Terry Pomerantz offers us his wine buying guide. This compact guide will help you build your basic wine cellar. Before we dive into the incredible adventure of building a wine cellar, let’s first answer a few questions!
Terry answers a few questions
It is important to make the distinction between a wine cellar and a wine cooler. A cellar can maintain the wine in conditions that are just as optimal as the winemaker’s own cellar. The cooler, on the other hand, only serves to keep wine bottles at a desired temperature. It is thus impossible to properly age a wine, even if it is a wine made for aging (or “vin de garde”) with a wine cooler.
Wine barrels were invented by the Gallic and contain anywhere from 30 to 350 liters of wine. Considering that classic wine bottles hold 750 ml, barrels can thus contain from 40 to 466 bottles
A standard wine case contains 12 bottles of wine, each of which holds 750 ml.
We usually pour 12 to 15 cl of wine per glass. So, a 75 cl (750 ml) bottle holds 5 to 6 wine glasses.
A universal wine glass usually has a 35 to 45 cl (350 to 450 ml) capacity.
How to Have the Perfect Variety in your Cellar?
You must first take into account your preferences. Even if all wines are not meant for aging, there is no reason you should deprive yourself of a good Douro, Chilean, Niagara red or Quebec white wine.
According to Terry’s personal tastes: “the best wines for aging are those from Bordeaux, Burgundy, Tuscany and California”.
“We can begin building a cellar with fifty bottles that we purchase progressively over time. A cellar should be comprised of 65% of red wines, 25% of dry white wines and 10% of everyday wines. Look for the best value for your money. You should pick, for example, wines from Piedmont or Sicily over ones from Tuscany, a wine from Languedoc over a Burgundy, a Côte de Beaune over a Côte de Nuit. Only purchase two bottles of the same wine, one of which you drink right away and the other you can store to age, taking into account that you enjoyed the first!”
It is also important to respect your budget. “The vast majority of wines that range from $ 20 to $ 30 are those meant to be uncorked and enjoyed immediately. Wines that are good for aging, or “vin de garde”, cost more than $ 50. Most of these are reds that will only reach their full potential after 5 years”.

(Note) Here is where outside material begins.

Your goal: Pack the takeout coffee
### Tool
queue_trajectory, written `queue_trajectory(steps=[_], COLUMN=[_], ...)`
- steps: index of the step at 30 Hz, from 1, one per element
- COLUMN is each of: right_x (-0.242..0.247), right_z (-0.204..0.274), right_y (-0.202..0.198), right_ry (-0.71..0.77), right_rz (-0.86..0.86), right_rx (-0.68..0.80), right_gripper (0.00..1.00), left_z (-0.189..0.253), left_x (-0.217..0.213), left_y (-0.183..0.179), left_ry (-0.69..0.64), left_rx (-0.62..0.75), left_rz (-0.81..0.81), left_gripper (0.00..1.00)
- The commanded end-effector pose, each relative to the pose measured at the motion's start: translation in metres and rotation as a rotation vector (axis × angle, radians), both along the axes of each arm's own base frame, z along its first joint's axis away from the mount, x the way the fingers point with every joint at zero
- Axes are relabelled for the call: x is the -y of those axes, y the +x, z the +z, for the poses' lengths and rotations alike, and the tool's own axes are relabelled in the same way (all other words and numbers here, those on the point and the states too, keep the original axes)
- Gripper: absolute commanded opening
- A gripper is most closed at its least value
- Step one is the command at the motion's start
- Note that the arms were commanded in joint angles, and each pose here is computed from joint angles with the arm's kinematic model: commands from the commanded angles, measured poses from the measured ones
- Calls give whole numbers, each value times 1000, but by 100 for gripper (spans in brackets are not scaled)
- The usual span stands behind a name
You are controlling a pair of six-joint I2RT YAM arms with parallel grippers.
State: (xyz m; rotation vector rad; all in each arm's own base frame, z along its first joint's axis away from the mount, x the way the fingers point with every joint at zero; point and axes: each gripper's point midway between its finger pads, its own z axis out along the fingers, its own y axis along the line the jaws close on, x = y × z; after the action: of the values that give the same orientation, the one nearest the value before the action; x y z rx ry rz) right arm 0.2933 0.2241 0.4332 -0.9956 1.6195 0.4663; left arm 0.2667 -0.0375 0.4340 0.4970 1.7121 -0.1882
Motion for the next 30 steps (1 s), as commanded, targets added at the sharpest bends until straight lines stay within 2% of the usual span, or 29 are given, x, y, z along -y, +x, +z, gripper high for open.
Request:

If your budget is too tight, do not look for wines that are meant for aging. It will be more pleasurable for you to enjoy a good bottle that you can easily afford rather than a more prestigious bottle that is not really within the limits of your budget. “It will end up being bitter tasting” assures Terry.
Purchasing Wine Online
You can buy excellent wines online on SAQ.com. SAQ.com has regular exclusives sales for members. It is the perfect opportunity to by great vintage wines.
With the Vivino application, you can simply take a picture of the label from a bottle you are enjoying either in a restaurant or at a friend’s house, and learn all about its pedigree, right there, on your smart phone. The only thing left to do will be to check for availability at the SAQ. You may also be able order it online directly from the vineyard or wine importer.